- [TASK DIRECTIONS] Line count for "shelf": tally the lines of the records below that contain it, and give only that number.

- [DATA RECORDS]
★ ★ ★
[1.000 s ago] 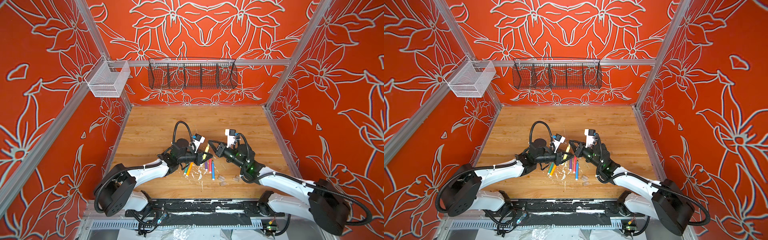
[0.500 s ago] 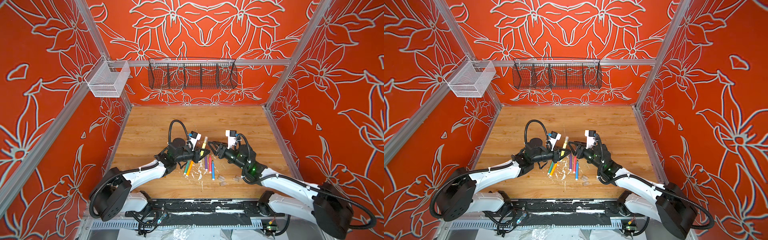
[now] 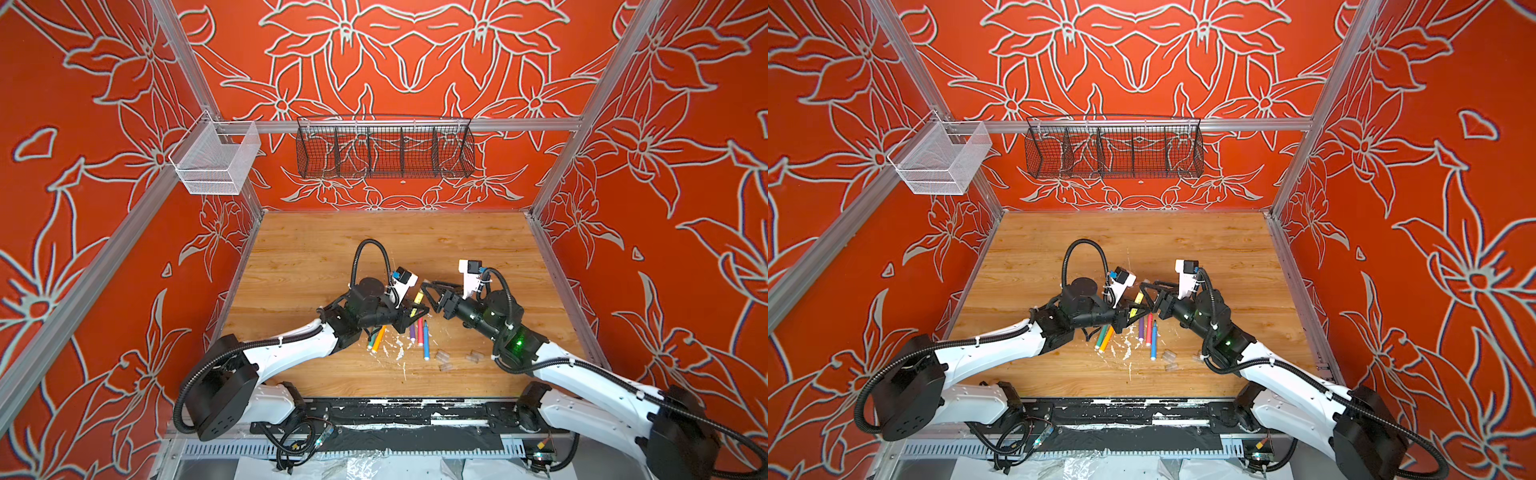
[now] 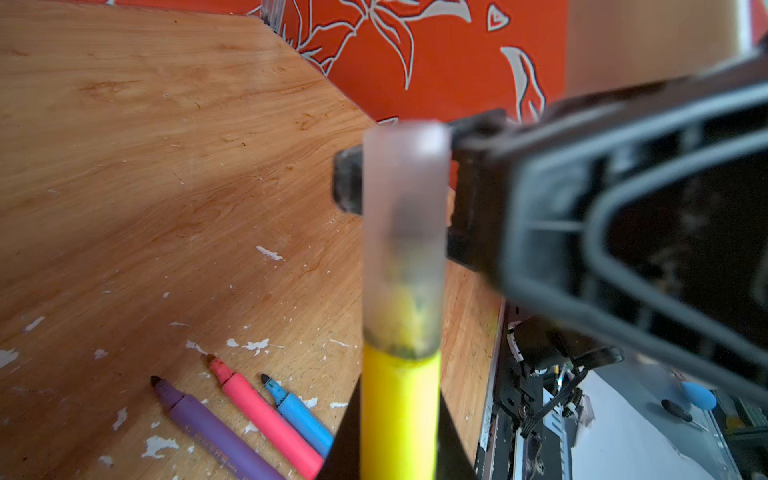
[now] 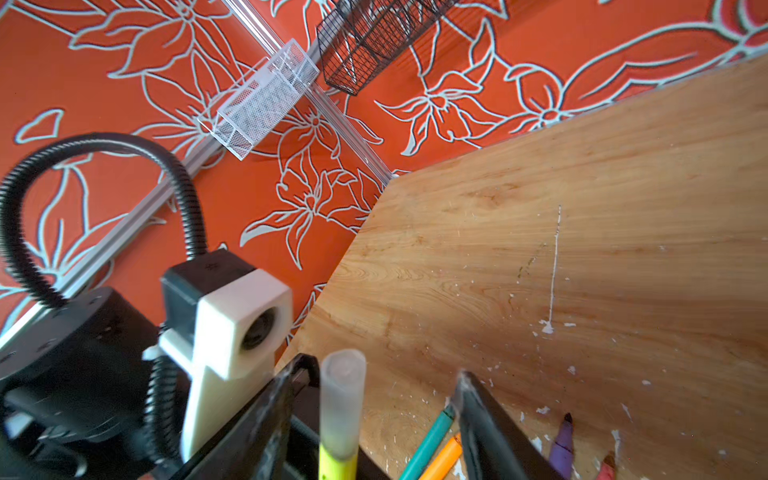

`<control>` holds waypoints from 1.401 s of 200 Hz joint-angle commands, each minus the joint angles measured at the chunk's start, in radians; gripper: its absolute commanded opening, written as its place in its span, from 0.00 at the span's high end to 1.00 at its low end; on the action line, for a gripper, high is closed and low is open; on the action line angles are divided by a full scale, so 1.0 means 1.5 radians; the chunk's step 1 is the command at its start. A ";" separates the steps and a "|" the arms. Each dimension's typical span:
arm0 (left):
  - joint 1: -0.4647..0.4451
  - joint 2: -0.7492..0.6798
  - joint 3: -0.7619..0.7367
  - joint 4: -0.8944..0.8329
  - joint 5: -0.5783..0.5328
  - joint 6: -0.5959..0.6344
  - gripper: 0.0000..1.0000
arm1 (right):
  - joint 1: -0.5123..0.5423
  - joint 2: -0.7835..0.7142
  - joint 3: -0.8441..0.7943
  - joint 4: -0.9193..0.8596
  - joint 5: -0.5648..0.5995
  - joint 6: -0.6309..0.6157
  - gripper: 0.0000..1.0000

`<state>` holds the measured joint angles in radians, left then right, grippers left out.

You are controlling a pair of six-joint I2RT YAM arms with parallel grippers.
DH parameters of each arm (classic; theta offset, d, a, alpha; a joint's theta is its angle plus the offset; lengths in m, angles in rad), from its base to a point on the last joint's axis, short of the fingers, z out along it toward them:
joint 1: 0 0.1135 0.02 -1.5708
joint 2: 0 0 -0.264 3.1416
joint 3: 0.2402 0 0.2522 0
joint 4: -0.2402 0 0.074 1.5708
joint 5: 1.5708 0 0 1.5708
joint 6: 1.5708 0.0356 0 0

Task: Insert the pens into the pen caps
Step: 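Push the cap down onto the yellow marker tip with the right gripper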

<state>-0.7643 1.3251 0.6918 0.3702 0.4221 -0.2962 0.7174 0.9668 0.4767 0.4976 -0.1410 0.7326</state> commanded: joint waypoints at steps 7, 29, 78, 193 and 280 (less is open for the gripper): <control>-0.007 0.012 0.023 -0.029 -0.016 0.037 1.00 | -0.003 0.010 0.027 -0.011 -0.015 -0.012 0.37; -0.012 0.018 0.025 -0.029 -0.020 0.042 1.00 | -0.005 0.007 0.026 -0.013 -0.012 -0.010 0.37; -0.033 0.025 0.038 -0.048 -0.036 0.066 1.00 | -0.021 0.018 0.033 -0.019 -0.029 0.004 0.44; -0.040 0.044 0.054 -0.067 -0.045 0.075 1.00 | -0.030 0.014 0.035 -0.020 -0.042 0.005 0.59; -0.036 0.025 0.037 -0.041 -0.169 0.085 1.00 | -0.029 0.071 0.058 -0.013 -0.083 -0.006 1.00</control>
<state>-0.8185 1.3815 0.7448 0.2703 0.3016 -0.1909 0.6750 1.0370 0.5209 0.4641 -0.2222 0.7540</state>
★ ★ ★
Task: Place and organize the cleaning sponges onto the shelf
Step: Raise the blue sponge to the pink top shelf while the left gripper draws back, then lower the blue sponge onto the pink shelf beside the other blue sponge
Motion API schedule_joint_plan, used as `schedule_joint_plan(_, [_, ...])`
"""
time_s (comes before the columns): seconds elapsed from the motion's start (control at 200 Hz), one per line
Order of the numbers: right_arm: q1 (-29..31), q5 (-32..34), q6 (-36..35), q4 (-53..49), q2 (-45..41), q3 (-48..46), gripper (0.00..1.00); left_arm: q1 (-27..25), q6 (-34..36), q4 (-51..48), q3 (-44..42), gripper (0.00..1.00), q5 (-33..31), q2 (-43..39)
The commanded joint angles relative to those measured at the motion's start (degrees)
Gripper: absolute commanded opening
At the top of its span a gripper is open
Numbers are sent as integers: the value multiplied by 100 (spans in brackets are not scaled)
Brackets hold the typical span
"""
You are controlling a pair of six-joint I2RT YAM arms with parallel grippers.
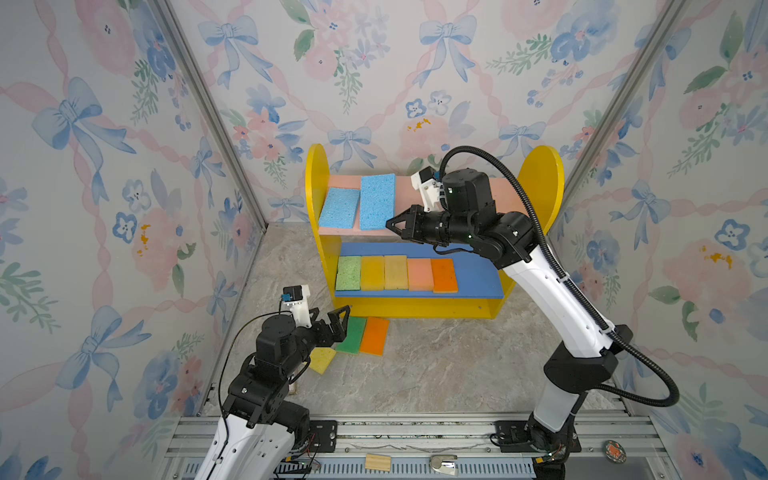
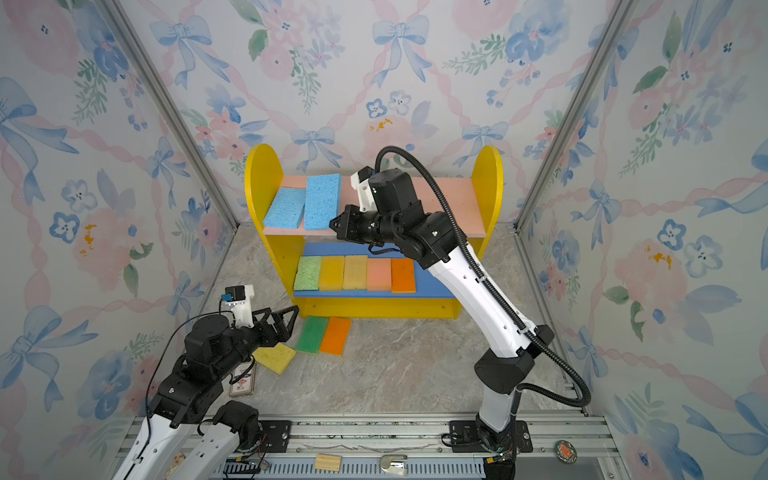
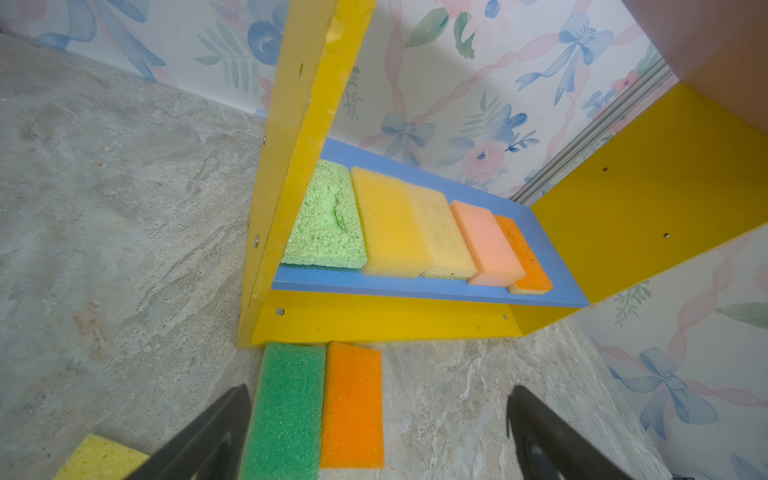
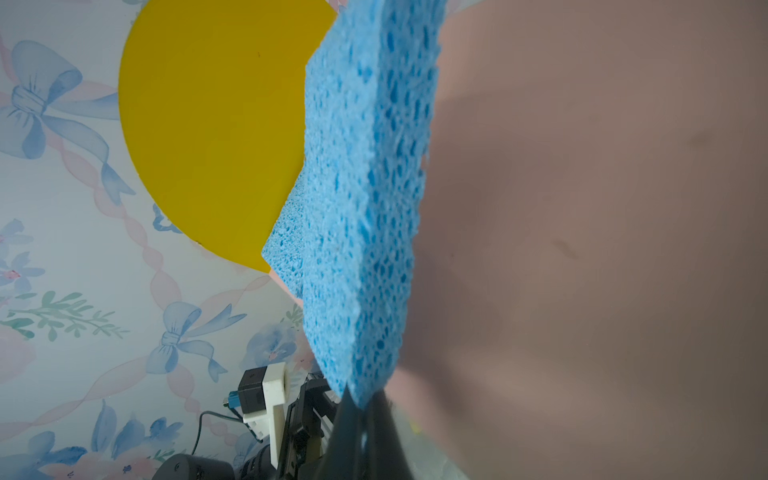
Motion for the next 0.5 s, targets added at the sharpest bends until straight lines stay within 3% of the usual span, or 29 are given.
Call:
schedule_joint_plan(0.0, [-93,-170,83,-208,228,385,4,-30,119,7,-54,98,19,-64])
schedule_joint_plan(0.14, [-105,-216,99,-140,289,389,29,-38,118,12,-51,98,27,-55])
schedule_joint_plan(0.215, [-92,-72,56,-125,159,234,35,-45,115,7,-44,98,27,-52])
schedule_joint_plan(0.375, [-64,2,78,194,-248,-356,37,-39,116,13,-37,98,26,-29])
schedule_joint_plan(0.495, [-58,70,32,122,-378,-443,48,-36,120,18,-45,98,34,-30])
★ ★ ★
- [WRITTEN SOLUTION] 2